It is immediately clear to us how these sets of numbers differ once they are shown as graphical objects instead of textual objects. We could not detect these patterns from only looking at the raw numbers or summary statistics This is one of the main reasons why data visualization is such a powerful tool for data exploration and communication.

In our example above, we would come to widely different conclusions about the behaviour of the data for the four different data sets. Sets A and C are roughly linearly increasing at similar rates, whereas set B reaches a plateau and starts to drop, and set D has a constant X-value for all numbers except one big outlier.

A modern take on Anscombe’s quartet

For a more recent and dynamic illustration of how graphical representations are much easier for us to interpret, check out the Datasaurus Dozen animation below. It displays several different datasets, all with the same mean, standard deviation and correlation between X and Y, but looking at the data graphically shows us how different these datasets actually are.

Datasaurus Dozen Animation
The Datasaurus Dozen: Datasets with identical summary statistics but very different distributions.

Now that we have experienced the benefits of visualizing data, let’s figure out how to create such visualizations!

1.4 Which visualization library should we pick?

There is a lot we can learn about visualization without using coding, but in order to make this learning experience interactive, we will create charts programmatically as we learn about new visualization concepts.

In order to do so, we will start by selecting which visualization library to use. To make an informed decision, it is helpful to understand that most visualization libraries can be classified as taking either a high level declarative approach or a low level imperative approach to creating visualization.

Exercise 1

To understand the difference between these two approaches, let’s start with an example, using the following small toy data set:

x y group
0 0.2 0.6 a
1 0.6 0.9 a
2 1.2 1.8 b
3 2.4 2.7 b

A helpful way to illustrate the difference between the two syntax approaches is to imagine that we want to create a chart where we color the points according to their group. Here is pseudocode1 that illustrates this difference:

create_chart(
    x='x',
    y='y',
    color='group'
)
fig = create_figure()
colors = ['blue', 'yellow']
for color, group in zip(colors, df['group'].unique()):
    tmp_df = df[df['group'] == group]
    fig.add_chart(tmp_df['x'], tmp_df['y'], label=group, color=color)

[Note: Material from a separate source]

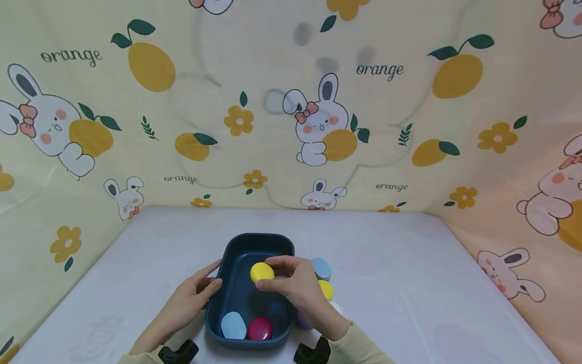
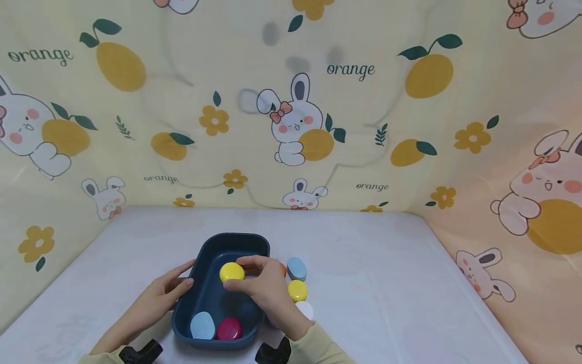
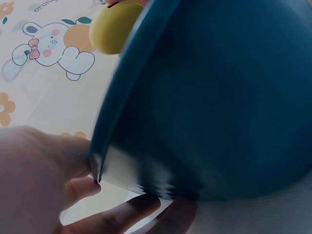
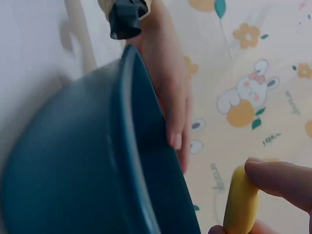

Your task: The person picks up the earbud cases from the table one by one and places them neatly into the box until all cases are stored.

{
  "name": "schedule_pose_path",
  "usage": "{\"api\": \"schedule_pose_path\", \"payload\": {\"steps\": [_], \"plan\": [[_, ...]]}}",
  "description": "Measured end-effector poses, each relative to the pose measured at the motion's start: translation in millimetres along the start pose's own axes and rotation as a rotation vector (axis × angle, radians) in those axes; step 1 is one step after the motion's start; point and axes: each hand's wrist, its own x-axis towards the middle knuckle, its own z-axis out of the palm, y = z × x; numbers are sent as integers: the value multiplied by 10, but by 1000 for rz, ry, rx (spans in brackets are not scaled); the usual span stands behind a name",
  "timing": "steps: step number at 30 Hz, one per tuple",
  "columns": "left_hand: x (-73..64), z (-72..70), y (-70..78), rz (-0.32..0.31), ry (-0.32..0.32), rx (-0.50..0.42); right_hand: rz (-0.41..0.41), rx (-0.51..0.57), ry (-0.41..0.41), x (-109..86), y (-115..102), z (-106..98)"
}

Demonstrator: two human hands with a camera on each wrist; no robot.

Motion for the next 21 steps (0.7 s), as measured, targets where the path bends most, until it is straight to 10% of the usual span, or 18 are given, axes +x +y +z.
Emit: {"api": "schedule_pose_path", "payload": {"steps": [21], "plan": [[-3, 1, 28, -27, -10, 16, 39, 0, -105, 3, 91, 210]]}}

Although the same chart is created from both these pseudocode examples, the syntax looks widely different. Before clicking on the hint and solution below to read our explanation of the two approaches, pause here and try to describe the differences between the two in your own words2.

Does one of the approaches focus more on the data and the other more on the plot-specific details?

Based on the syntax of the exercise above, we can say that a declarative approach to visualization let’s us express ourselves in terms of the data (color='group') whereas an imperative approach to visualization focuses more explicitly on plot construction details such as defining colors explicitly and then assigning them to groups by looping through the data.

A related way to understand declarative vs imperative approaches is to consider the difference between giving an instruction in each:

“Color by the column group in the dataframe.”

Focus: Declaring links between data variables (e.g., group) and graphical properties (e.g. color). The rest of the plot details (such as which colors to use) are handled automatically.

“Loop over the dataframe and plot any observations of group A in blue and any observations of group B in yellow.”

Focus: Being explicit with all the details for creating the chart via for-loops and low-level drawing commands.

In this book we will learn about declarative visualization tools, since these allow us to code a high-level specification of what we want the visualization to include, rather than coding out the details of how to implement the visualization. Another way to state this would be that high level libraries focus on data and relationships, whereas low level libraries focus on plot construction details.

Among declarative visualization libraries, there are still a few different approaches to how visualization is created. Here, we are going to learn about libraries that implement a so called “grammar of graphics”.

1.5 What is a grammar of graphics?

A graphical grammar is a system for creating visualizations by combining basic elements according to specific rules. It parallels the grammars of natural and programming languages, but applies to visual components.

We are all familiar with the grammatical rules for natural languages3, where they tell us how to combine words into sentences to convey particular meanings. Programming languages also have a grammatical structure, let’s see how they work in the following exercise:

Exercise 2

What do you think the output would be of the following Python code?

1 + 2

As you might have expected, the output is 3 because Python uses the conventional rules of mathematics to add the two numbers together. Almost all programming languages follow this rule. But what does the +-operator do if we are trying to add something other than numbers. What do you think the output would be of the following code? Do you think it differs between programming languages?

'one' + 'two'

Just like that addition of numbers contain all counts of the individual numbers, maye the addition of two strings would contain all the characters from both the strings?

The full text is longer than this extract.